Bedrängnis und Vernichtung der jüdischen Gemeinde

Das Klima änderte sich mit der Machtübergabe an die Nationalsozialisten 1933. Am 1. April 1933 sollten auch in Horb die jüdischen Geschäfte boykottiert werden. SA-Männer postierten sich vor den Geschäften. Die jüdischen Bürger sahen sich zunehmend ausgegrenzt und Hetzkampagnen ausgesetzt. Das „gleichgeschaltete“ Schwarzwälder Volksblatt diente als Stichwortgeber. Die erste Familie floh schon 1933 nach Frankreich, andere flüchteten in den folgenden Jahren meist nach Amerika.

023 1 stolpersteine
1933 nach Frankreich geflohen, 1943 ermordet.
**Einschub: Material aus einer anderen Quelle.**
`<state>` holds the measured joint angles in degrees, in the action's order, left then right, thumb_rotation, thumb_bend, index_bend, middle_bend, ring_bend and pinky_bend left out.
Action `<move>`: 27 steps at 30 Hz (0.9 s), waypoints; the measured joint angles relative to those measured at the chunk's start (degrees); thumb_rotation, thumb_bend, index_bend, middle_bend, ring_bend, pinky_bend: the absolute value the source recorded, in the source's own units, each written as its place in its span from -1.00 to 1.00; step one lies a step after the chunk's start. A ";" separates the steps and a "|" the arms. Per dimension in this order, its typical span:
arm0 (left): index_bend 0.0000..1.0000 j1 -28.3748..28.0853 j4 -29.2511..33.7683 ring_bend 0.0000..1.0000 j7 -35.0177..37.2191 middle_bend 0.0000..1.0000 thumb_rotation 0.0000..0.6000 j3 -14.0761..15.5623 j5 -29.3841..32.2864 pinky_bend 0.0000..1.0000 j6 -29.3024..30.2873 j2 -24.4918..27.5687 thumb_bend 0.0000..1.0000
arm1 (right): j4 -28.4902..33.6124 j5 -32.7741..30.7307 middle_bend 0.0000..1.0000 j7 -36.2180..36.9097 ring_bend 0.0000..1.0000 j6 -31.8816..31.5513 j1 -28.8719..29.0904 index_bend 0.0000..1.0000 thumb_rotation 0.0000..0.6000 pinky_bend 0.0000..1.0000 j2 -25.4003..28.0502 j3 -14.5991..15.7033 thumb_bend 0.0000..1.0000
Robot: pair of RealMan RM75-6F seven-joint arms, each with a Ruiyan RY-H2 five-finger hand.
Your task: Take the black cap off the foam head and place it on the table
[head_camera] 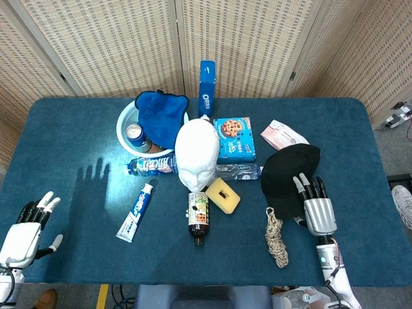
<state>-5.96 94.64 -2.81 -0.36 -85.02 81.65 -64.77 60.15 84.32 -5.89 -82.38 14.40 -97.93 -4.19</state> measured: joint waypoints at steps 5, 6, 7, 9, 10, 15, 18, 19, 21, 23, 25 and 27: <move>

Nach der Schändung des Betsaals und der Verwüstung der jüdischen Geschäfte am 9. und 10. November 1938 wurden die meisten jüdischen Männer verhaftet und ins KZ Dachau verschleppt. Nach ihrer Freilassung konnten 1939 noch einige Familie emigrieren. Heinrich Stern starb am 25. Dez. 1938, am Tag seiner Rückkehr aus dem KZ Dachau, an den ihm zugefügten Misshandlungen. Seine Kleiderfabrik wurde zwangsverkauft, ebenso andere Geschäfte jüdischer Familien.

023 1 arisierte fabrik
Die Kleiderfabrik Stern nach dem Zwangsverkauf 1938.

Die noch in Horb Verbliebenen wurden im Sommer 1941 gezwungen, nach Rexingen umzuziehen. Von dort wurden sie im Dezember 1941 und im August 1942 nach Riga und Theresienstadt deportiert. Überlebt hat niemand.